Come gli stiliti per guardare meglio

opinioni e commenti di lorenzo morandotti

di Lorenzo Morandotti

«Quando tirarono giù la ringhiera, lo trovarono con le ginocchia piegate al petto, le cosce attaccate ai talloni e ai polpacci. E dopo che il suo corpo venne disteso a forza, ci fu uno scricchiolio d’ossa sì da pensare che fosse andato in pezzi; ma una volta disteso, non mancava assolutamente nulla, anche se i piedi erano consumati dalle infezioni e mangiati dai vermi». Non siamo in un romanzo horror ma in una pagina di storia del Cristianesimo.

Lo stilitismo – pregare per anni o addirittura  decenni in cima a una colonna, separati dal mondo – come conferma un insigne storico della Chiesa comasca, «non è tradizione delle nostre terre ma della chiesa d’Oriente». Per saperne di più occorre leggere il passo citato (siamo nel 493 d.C.)  nel volume edito da SE di Milano Fra terra e cielo. Vita di Daniele Stilita a cura di Laura Franco.  Quella di Daniele,  ben 33 anni passati in cima alla sua colonna, fu   vicenda che tenne banco a Costantinopoli.

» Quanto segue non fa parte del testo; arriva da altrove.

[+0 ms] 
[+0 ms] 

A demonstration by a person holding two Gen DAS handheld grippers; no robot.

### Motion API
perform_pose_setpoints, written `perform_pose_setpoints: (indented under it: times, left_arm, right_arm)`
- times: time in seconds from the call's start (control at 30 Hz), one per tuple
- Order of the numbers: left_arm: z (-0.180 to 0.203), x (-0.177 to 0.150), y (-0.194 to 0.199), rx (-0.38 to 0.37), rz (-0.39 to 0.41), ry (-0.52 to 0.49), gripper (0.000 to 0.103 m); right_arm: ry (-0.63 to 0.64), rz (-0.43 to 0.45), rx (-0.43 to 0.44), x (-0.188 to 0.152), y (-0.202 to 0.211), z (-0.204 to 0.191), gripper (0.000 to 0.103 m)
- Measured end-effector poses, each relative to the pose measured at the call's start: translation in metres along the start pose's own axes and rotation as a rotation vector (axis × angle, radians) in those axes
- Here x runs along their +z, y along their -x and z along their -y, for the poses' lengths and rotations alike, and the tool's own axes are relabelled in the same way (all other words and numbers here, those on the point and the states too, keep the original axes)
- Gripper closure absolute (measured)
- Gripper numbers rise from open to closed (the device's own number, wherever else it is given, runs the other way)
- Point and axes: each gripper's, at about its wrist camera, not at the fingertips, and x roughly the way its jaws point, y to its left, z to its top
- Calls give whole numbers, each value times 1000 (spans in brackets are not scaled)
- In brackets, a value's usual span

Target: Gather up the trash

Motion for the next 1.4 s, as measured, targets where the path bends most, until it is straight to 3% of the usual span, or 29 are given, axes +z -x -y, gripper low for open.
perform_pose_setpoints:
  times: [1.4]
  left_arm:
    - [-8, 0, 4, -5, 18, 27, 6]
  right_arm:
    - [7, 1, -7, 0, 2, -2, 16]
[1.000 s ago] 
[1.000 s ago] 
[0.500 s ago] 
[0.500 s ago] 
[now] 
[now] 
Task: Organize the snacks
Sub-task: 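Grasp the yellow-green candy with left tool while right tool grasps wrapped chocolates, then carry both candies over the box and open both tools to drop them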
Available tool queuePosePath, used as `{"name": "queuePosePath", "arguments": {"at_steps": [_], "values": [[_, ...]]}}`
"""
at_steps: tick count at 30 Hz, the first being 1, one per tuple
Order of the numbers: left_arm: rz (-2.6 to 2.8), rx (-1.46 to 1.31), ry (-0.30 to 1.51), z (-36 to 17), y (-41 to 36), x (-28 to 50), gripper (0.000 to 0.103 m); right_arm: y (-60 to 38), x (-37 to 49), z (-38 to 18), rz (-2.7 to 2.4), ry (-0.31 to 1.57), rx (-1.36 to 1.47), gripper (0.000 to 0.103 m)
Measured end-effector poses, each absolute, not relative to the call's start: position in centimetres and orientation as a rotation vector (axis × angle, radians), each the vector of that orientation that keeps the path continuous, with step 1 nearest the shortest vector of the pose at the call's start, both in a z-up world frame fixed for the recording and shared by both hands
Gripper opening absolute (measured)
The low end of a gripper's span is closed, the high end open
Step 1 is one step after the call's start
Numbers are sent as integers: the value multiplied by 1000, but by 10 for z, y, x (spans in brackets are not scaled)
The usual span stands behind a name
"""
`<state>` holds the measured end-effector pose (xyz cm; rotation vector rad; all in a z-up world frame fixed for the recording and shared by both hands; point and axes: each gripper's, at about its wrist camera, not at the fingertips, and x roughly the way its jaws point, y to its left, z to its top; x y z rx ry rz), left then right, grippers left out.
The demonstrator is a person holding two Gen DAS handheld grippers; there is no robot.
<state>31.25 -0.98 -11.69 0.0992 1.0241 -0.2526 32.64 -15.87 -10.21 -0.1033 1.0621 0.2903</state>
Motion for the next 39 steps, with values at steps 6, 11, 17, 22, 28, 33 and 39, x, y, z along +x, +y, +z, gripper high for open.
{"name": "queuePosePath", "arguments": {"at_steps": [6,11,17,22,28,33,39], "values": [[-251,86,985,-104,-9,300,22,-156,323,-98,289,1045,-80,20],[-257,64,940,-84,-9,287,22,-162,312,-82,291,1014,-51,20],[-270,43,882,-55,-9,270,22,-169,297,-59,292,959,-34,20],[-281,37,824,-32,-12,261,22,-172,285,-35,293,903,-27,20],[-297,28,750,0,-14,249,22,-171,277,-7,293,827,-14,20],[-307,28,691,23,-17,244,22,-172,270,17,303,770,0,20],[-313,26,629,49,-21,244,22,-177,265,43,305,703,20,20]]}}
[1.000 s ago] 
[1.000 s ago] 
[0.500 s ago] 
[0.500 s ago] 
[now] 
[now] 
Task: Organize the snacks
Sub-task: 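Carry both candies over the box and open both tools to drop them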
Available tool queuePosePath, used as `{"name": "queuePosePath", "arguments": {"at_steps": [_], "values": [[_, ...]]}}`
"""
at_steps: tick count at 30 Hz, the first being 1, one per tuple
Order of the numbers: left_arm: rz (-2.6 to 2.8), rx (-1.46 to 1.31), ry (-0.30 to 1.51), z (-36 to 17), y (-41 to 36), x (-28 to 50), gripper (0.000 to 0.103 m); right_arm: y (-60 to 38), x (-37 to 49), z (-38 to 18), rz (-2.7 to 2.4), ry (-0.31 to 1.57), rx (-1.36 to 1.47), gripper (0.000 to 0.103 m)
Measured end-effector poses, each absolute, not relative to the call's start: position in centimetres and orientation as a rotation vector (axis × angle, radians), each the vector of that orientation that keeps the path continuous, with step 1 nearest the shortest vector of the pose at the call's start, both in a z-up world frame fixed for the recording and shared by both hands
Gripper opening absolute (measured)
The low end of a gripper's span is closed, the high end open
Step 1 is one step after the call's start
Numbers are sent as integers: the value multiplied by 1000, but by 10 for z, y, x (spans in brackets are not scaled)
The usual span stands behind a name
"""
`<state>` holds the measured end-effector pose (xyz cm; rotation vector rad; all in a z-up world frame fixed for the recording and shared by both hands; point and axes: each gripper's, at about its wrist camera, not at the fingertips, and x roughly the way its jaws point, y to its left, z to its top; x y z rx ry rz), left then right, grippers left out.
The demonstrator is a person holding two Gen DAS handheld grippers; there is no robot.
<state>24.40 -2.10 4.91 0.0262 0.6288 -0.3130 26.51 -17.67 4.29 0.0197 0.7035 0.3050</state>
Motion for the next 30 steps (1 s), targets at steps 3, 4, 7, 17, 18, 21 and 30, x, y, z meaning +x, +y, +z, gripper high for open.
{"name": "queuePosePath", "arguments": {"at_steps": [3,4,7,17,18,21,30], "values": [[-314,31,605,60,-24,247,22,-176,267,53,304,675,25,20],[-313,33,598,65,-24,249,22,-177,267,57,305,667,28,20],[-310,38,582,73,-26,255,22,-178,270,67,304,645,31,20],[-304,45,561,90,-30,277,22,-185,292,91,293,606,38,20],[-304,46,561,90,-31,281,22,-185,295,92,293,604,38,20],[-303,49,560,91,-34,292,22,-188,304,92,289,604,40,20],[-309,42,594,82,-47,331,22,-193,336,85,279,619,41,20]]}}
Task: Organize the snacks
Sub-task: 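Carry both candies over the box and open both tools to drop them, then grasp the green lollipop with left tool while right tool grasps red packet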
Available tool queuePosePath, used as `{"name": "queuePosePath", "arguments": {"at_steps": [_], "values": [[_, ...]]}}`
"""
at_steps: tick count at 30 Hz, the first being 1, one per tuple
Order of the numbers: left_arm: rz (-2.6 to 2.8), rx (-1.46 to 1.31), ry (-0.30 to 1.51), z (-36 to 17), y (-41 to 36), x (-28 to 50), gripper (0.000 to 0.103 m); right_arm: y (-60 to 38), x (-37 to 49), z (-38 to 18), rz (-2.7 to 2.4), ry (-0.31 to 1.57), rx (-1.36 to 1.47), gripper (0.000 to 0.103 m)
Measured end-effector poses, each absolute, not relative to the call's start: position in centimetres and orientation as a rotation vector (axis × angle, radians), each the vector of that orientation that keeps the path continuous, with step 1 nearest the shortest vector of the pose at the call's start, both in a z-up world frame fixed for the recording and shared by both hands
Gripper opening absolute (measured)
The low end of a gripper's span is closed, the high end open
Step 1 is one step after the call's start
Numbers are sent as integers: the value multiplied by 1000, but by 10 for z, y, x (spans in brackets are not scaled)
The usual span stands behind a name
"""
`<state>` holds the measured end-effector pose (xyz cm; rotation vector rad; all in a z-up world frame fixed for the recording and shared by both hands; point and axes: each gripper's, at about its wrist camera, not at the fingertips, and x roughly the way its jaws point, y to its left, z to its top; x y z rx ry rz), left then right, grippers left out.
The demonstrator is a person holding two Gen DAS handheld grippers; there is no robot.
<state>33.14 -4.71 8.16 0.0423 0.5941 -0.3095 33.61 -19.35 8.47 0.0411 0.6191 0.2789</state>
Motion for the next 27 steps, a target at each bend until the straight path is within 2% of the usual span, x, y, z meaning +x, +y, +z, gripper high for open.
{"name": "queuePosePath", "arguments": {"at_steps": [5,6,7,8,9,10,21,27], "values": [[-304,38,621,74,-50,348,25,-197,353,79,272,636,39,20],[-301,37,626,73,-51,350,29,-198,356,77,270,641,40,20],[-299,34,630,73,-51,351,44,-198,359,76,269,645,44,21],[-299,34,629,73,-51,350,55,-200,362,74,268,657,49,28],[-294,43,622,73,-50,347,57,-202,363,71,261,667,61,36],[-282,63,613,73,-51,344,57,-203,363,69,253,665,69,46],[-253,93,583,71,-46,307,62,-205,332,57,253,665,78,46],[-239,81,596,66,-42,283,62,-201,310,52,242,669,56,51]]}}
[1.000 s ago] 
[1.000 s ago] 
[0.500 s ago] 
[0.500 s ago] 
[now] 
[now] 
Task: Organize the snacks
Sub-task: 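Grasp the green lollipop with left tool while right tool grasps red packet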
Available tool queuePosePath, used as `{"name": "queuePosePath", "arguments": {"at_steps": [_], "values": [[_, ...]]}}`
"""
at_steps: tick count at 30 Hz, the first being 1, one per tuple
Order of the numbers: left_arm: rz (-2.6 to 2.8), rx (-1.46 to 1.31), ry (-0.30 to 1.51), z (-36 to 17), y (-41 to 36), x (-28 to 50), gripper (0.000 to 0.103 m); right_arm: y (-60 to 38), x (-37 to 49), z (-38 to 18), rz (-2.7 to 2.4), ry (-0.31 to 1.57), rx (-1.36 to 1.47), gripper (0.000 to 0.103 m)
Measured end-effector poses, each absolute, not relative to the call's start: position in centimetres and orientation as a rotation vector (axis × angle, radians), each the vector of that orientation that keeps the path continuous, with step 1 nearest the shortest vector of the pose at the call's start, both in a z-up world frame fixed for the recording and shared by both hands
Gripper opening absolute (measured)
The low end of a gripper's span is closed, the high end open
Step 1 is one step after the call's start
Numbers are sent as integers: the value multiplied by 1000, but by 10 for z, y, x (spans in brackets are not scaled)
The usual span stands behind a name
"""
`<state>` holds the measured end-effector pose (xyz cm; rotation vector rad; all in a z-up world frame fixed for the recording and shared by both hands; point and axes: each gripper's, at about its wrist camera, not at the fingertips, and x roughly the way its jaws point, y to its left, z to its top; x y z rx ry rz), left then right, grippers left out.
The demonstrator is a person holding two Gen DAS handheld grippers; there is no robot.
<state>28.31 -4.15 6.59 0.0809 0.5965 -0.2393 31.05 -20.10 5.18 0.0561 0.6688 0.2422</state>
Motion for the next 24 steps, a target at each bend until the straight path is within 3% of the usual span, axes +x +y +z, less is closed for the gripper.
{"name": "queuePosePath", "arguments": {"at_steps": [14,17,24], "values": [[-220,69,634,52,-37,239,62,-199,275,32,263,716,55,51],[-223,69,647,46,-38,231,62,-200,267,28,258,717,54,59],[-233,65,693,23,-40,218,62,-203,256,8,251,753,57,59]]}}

E oggi? Astrarsi dalla realtà e contemplare i problemi del mondo dall’alto sarebbe una tentazione, salvo che useremmo un drone e piloteremmo il tutto spaparanzati sulla poltrona da lockdown, probabilmente, per contemplare  una città ricca come Como che non sa risolvere con il dovuto orgoglio problemi ultradecennali come le aree dismesse, un Paese diviso tra immunità  (sperata) e impunità (ormai atavica per molti cialtroni in circolazione), senza contare, per tornare alla terra di Daniele, la crisi italoturca…  E poi oggi chi te la cede a buon mercato, una colonna? E magari la vorresti pure Covid free? Meglio allora immergersi  nel mondo,  tra  rabbia, povertà e  lacerazioni sociali crescenti? Forse c’è una terza via, fra terra e cielo: contemplativi sì ma senza mai dimenticare che siamo carne e sangue.  Mezzo millennio fa ce lo ha insegnato Raffaello con la sua Scuola d’Atene:  al centro  Platone (con la faccia e la barba di Leonardo) e Aristotele,  figure fondamentali  e complementari per lo sviluppo del pensiero occidentale. Platone  solleva il dito verso l’alto, Aristotele          auspica il ritorno al mondo sensibile. Qualcuno dice che il Rinascimento per l’Italia è stato solo una botta di fortuna. Io spero fermamente di no.